Supplied information ->
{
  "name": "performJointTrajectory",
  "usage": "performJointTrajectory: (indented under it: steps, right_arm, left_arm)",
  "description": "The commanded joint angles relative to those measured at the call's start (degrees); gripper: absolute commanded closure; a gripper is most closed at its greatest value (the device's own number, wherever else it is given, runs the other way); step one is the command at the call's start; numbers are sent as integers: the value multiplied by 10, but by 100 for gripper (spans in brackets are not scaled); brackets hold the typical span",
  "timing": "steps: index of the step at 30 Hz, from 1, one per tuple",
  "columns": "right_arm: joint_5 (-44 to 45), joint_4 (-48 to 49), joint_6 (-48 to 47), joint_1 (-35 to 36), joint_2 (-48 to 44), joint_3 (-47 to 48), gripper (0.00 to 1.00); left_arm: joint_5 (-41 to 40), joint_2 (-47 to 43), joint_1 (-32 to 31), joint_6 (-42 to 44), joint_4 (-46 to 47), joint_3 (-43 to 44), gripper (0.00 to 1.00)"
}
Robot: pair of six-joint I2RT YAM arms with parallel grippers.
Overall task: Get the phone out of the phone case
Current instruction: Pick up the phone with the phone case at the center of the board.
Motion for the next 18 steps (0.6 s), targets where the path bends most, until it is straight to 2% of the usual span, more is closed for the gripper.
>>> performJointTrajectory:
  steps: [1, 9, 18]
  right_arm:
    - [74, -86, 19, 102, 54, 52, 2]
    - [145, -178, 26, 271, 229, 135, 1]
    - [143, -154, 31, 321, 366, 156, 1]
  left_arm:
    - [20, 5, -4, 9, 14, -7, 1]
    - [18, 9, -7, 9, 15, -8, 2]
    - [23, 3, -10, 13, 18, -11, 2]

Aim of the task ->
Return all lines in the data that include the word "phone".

Expected answer ->
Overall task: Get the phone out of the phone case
Current instruction: Pick up the phone with the phone case at the center of the board.

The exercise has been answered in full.